Image copyright © by Marcus Trahan


(Der Untergang, Germany, 2004)

The story of Hitler’s last days in the Berlin Bunker. This story has been fictionalized at least once before in 1973 with Alec Guinness playing Der Fuhrer, in Hitler: The Last Ten Days, and in countless documentaries, and though the reviews were way beyond excellent (it currently sits at an astonishing #59 on the IMDb’s Top list), I kept wondering: What new could there be to say about this sorry final chapter of the Third Reich?

I’m still wondering. The sort-of main character is Traudl Junge, who typed and took dictation for Adolf for about three years, beginning when she was 22. Frau Junge went on to make a good living in documentaries. I first saw her telling her story in Thames Television’s excellent World at War series. She’s in most of the other major retrospectives, and even had a movie made all about her: Blind Spot. Hitler’s Secretary. The real Traudl appears in this film, now in her 80s (she died in 2002), at the beginning and at the end. She says she excused herself for years by saying that she was young and stupid, as we all are at 22. But she say’s she no longer thinks that is enough. I don’t know. I probably wouldn’t have behaved any better, but that doesn’t make me like her. Lay down in pigshit, don’t be surprised if the stink clings, I say.
In fact, the central problem here is the absolute, total lack of rooting interest. That, and if you know any history at all you know exactly how it all comes out. It takes two hours to get to the good parts, where Hitler and Eva kill themselves, and we don’t even get to see it. Then there’s still half an hour to go. While it’s fun to see Nazi soldiers blow their own heads off, it’s not enough.

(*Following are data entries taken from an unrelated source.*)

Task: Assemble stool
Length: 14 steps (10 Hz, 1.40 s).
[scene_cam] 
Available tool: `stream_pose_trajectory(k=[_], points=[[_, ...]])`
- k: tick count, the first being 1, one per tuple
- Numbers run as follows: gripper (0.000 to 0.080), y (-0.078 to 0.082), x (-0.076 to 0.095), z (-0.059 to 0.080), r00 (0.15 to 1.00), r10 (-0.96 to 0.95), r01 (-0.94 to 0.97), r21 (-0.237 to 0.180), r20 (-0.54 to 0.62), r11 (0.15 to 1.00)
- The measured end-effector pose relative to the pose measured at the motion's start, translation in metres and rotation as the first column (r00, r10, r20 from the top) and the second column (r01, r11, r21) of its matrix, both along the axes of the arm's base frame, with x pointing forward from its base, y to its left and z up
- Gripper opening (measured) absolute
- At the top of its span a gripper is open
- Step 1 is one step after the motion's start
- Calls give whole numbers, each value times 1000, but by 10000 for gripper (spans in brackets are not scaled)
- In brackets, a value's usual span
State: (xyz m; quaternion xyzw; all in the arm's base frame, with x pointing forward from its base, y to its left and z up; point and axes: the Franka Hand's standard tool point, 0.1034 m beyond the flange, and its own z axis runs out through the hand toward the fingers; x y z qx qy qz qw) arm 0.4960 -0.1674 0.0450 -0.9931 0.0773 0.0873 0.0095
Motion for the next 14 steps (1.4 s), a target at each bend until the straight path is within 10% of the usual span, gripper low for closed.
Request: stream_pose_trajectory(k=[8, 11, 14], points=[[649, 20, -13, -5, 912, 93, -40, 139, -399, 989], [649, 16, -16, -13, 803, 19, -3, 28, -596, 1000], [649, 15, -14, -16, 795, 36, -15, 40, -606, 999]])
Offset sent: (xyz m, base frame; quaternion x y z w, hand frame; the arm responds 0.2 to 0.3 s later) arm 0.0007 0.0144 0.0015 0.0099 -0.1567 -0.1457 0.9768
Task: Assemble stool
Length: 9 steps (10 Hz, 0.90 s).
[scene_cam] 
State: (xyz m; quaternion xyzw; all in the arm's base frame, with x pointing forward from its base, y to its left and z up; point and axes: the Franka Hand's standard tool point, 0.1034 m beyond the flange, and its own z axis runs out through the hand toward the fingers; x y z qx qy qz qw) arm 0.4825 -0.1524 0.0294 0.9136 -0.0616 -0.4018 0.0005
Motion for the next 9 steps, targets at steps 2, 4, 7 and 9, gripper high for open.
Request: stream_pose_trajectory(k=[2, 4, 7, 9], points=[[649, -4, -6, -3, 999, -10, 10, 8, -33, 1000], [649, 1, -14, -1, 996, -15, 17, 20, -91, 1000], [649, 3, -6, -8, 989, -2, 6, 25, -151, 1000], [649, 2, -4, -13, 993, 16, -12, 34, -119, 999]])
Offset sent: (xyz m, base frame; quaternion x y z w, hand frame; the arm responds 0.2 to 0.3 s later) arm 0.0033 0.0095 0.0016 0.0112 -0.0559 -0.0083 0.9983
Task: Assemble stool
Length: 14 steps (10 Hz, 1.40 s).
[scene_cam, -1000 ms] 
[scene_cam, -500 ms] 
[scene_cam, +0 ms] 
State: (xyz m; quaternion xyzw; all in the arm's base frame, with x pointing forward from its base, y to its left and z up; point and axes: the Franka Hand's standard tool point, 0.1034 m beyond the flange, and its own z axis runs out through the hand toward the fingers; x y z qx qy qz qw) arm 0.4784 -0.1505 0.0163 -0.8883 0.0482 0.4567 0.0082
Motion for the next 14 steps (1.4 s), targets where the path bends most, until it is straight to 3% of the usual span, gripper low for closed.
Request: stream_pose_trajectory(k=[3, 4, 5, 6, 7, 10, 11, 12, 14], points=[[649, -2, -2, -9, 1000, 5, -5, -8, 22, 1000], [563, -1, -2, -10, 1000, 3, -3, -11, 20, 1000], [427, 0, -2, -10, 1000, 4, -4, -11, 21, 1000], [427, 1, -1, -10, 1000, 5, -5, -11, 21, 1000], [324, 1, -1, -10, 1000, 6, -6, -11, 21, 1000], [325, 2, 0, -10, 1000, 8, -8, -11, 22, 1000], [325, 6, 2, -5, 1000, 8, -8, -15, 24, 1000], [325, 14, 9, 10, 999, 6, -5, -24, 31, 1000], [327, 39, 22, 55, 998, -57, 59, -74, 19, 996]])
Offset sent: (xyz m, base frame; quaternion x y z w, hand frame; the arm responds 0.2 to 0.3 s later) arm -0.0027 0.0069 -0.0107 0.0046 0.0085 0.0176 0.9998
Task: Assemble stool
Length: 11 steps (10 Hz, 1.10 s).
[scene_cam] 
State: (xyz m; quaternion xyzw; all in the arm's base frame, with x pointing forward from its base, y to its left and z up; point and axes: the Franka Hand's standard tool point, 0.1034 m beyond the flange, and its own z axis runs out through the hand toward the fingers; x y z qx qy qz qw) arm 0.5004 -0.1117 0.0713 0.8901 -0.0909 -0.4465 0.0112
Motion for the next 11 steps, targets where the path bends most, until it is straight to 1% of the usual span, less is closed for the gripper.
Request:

I’m kidding, a little … but I sure could have done without the scene where Maggie Goebbels kills all six of her kids with cyanide. You just really want to see her die. There was some critical discussion of whether it was a good idea to portray Hitler as so … human. Well, that’s the point, isn’t it? Nobody would follow an obvious slobbering maniac. The man had charisma, and he loved dogs and little Aryan children while killing millions of innocents. Bruno Ganz plays him very well, from sloppy Teutonic sentimentality to slavering rage to palsied helplessness. I doubt that anyone can ever explain to me how this man led a nation of millions of well-educated, “civilized” people down through the gates of Hell, goose-stepping and cheering, but I don’t understand how 50 million Americans voted for George W. Bush, either … and then did it again!

I will say this for the Germans, though. They have consistently owned up to their war crimes, not tried to minimize or even deny them, as the Japanese are doing to this day.